Een kleine twintig kantjes hadden de drie grote landelijke studentenkoepels nodig om hun visie op de stand van het onderwijs te vervatten. Afgelopen week prestendeerden het Interstedelijk Studenten Overleg (ISO), de Landelijke Studenten Vakbond (LSVb) en de Landelijke Kamer van Verenigingen (LKvV) deze gezamenlijke notitie, getiteld
Studiesucces, een nieuwe definitie. Daarin ageren ze vooral tegen het rendementsdenken. Dat zou de kwaliteit van het hoger onderwijs in de weg staan.
Rendementsdenken. Moeten we daar nou weer over beginnen?
Helaas wel. Volgens de drie organisaties worden studiesucces en rendementsdenken te vaak aan elkaar gelijkgesteld. Maatregelen als een bindend studieadvies, het wegsturen van tweedejaars met tegenvallende resultaten en het laten vervallen van studiepunten worden in het leven geroepen om studiesucces te verbeteren, terwijl dit juist het tegenovergestelde bereikt. Althans, dat zeggen de studentenbonden.
Dus studentenorganisaties vinden iets van rendementsmaatregelen? Verrassend.
De drie studentenorganisaties zullen ook niet het idee hebben dat ze iets nieuws hebben geschreven. Wat de notitie wel uniek maakt is dat de drie bonden tezamen een doorwrochte visie hebben opgesteld over één van de belangrijkste thema’s in het hoger onderwijs.
Waar moeten we dan naartoe?
Allereerst moet er een andere visie komen op studiesucces, daar is de notitie duidelijk over: ‘De brede definitie van studiesucces omvat de persoonlijke ontwikkeling van de student, de maatschappelijke betrokkenheid van de student gedurende de studie en de ontwikkeling die de studenten hierin doormaakt tot het moment van afstuderen.’
Bepaald een mond vol.
Inderdaad. Lekker vaag ook.
Hoe ga je zoiets meten?
Dat weten de studentenkoepels ook nog niet.
Hoe ga je het dan bereiken? Hebben ze daar wel over nagedacht?
Jazeker. De drie organisaties bespreken zelfs verschillende middelen. Zo willen ze dat universiteiten meer investeren in het creëren van een
community. Dat is nieuwerwets voor een academische gemeenschap. Bovendien moet het gemakkelijker worden om van de ene onderwijsvorm over te stappen naar een andere. De weg mbo-hbo-universiteit zou in het bijzonder meer aandacht en ondersteuning verdienen. Ten slotte moeten ook de begeleiding van studenten en de onderwijskwaliteit voor studenten worden verbeterd.

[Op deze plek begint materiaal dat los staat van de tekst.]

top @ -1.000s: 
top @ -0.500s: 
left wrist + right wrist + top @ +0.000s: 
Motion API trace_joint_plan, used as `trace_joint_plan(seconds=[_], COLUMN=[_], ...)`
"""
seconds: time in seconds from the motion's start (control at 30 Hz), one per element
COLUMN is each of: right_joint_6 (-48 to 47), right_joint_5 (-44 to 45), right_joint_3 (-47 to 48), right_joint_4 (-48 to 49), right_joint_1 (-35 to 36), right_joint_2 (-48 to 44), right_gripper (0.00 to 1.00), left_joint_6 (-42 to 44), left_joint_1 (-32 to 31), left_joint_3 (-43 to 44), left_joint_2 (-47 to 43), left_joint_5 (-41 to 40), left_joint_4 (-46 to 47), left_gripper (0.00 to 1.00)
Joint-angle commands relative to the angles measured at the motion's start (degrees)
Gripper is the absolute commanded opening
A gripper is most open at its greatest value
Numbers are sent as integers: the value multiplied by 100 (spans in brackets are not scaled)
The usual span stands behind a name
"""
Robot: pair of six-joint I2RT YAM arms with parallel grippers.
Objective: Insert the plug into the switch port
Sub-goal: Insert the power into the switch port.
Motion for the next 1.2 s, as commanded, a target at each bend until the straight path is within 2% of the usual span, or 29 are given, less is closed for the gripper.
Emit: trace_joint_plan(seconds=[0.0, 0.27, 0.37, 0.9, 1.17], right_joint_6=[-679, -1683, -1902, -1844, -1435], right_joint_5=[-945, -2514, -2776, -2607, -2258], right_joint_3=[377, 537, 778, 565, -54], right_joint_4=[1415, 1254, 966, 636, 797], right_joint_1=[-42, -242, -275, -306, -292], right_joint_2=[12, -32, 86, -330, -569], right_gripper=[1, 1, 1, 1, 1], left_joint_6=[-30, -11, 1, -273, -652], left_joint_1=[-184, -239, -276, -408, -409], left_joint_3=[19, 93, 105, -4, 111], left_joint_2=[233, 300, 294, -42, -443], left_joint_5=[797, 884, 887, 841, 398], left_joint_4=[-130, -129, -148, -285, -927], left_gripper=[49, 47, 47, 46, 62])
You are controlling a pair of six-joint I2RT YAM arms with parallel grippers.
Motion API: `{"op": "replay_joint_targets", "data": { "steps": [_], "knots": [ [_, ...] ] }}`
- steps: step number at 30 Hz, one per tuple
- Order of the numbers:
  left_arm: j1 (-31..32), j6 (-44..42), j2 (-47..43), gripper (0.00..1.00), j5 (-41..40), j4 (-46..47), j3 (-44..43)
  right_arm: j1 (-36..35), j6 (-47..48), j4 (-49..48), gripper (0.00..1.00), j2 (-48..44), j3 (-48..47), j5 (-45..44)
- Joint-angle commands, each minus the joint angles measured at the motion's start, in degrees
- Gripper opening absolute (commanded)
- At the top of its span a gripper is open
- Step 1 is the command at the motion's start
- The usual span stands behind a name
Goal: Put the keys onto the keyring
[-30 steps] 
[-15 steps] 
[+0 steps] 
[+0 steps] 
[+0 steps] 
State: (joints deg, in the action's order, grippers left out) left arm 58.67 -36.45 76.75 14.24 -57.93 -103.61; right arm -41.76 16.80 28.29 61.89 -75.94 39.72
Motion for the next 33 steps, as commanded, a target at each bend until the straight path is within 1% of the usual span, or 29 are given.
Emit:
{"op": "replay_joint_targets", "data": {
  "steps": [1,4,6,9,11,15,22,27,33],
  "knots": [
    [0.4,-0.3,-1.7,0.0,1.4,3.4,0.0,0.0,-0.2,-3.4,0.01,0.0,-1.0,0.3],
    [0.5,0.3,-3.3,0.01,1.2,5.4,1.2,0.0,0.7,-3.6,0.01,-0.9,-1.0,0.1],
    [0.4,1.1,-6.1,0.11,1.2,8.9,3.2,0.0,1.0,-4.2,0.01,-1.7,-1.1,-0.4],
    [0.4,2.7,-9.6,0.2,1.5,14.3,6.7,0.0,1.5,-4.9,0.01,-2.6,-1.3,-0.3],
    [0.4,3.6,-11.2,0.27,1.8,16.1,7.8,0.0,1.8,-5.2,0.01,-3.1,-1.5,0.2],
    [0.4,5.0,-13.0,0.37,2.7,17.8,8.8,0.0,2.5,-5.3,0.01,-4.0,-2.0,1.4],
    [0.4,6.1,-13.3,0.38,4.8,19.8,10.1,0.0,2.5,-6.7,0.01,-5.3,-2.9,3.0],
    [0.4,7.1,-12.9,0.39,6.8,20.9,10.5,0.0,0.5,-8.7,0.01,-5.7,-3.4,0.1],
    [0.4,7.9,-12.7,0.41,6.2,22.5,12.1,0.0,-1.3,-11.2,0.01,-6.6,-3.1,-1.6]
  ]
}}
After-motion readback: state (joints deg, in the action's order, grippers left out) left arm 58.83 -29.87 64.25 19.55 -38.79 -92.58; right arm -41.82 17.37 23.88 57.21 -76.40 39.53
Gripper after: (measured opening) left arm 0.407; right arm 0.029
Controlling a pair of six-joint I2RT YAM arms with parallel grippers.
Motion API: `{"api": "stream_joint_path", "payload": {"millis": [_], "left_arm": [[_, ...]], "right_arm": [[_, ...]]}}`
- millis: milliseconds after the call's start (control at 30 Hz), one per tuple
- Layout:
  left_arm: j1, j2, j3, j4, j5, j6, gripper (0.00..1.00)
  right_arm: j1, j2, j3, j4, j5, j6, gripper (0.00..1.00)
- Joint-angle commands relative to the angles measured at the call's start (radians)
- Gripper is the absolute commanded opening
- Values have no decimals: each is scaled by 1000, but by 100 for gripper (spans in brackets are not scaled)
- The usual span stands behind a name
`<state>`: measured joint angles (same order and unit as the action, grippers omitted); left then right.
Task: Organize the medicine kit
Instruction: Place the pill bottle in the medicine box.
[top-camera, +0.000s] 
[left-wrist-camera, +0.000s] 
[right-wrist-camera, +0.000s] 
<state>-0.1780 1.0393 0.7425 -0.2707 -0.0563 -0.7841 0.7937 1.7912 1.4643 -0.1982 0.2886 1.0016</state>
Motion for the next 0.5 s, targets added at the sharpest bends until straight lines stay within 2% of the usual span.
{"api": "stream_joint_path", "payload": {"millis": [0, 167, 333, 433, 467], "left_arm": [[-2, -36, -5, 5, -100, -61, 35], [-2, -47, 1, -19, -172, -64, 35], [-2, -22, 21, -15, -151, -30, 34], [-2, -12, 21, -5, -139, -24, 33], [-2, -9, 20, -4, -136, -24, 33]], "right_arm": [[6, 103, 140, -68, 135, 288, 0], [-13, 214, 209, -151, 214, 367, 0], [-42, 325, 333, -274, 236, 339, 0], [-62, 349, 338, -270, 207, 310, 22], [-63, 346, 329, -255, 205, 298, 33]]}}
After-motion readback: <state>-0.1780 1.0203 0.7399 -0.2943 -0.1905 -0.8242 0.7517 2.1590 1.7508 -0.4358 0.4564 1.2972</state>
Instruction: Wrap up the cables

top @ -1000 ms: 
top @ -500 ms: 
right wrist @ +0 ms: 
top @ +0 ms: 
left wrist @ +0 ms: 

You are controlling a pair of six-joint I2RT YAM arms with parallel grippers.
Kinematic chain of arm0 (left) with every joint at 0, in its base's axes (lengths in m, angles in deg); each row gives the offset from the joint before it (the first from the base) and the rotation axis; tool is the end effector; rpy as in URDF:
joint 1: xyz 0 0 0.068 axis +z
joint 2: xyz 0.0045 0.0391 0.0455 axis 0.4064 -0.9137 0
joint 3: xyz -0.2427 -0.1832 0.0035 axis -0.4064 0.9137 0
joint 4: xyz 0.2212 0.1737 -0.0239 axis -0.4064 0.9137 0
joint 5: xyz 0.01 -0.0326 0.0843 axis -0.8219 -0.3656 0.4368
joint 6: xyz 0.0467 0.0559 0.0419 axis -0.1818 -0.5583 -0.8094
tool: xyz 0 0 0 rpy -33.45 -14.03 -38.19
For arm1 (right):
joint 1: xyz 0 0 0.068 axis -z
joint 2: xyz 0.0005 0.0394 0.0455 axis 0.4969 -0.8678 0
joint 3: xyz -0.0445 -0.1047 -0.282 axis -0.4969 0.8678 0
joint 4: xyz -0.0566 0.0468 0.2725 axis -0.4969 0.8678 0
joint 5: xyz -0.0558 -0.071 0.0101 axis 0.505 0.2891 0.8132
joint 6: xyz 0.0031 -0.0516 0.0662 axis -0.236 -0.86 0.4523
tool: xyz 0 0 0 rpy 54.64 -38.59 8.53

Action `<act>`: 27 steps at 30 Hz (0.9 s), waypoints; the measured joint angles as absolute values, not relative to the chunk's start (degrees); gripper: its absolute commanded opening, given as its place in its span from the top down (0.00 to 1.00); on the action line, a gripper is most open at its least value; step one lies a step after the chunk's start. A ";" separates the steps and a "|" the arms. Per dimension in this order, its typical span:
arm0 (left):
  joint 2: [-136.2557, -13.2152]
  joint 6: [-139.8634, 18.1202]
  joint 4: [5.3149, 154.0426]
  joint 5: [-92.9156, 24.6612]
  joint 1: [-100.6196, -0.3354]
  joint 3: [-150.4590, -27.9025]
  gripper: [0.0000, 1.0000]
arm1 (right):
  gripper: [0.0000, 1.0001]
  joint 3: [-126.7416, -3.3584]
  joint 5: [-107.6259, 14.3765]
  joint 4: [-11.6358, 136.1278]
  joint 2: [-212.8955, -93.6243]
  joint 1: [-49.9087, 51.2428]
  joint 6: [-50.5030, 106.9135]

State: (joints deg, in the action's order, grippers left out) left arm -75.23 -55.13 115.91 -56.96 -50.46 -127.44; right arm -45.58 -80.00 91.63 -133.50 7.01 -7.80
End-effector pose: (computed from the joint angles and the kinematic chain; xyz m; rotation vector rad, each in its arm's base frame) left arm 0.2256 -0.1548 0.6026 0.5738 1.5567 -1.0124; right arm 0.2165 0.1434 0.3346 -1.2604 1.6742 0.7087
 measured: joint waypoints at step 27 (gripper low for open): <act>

Duidelijk. Wat gaat ermee gebeuren?
Dat is maar de vraag. Minister Jet Bussemaker van Onderwijs, Cultuur en Wetenschap noch haar staatssecretaris Sander Dekker heeft gereageerd op het stuk. Ook Kamerleden, de Vereniging van Universiteiten (VSNU) en de Vereniging Hogescholen zwijgen voorlopig nog over de notitie. Om de visie handen en voeten te geven, zullen in ieder geval die instellingen of de politiek voor het voorstel gewonnen moeten worden.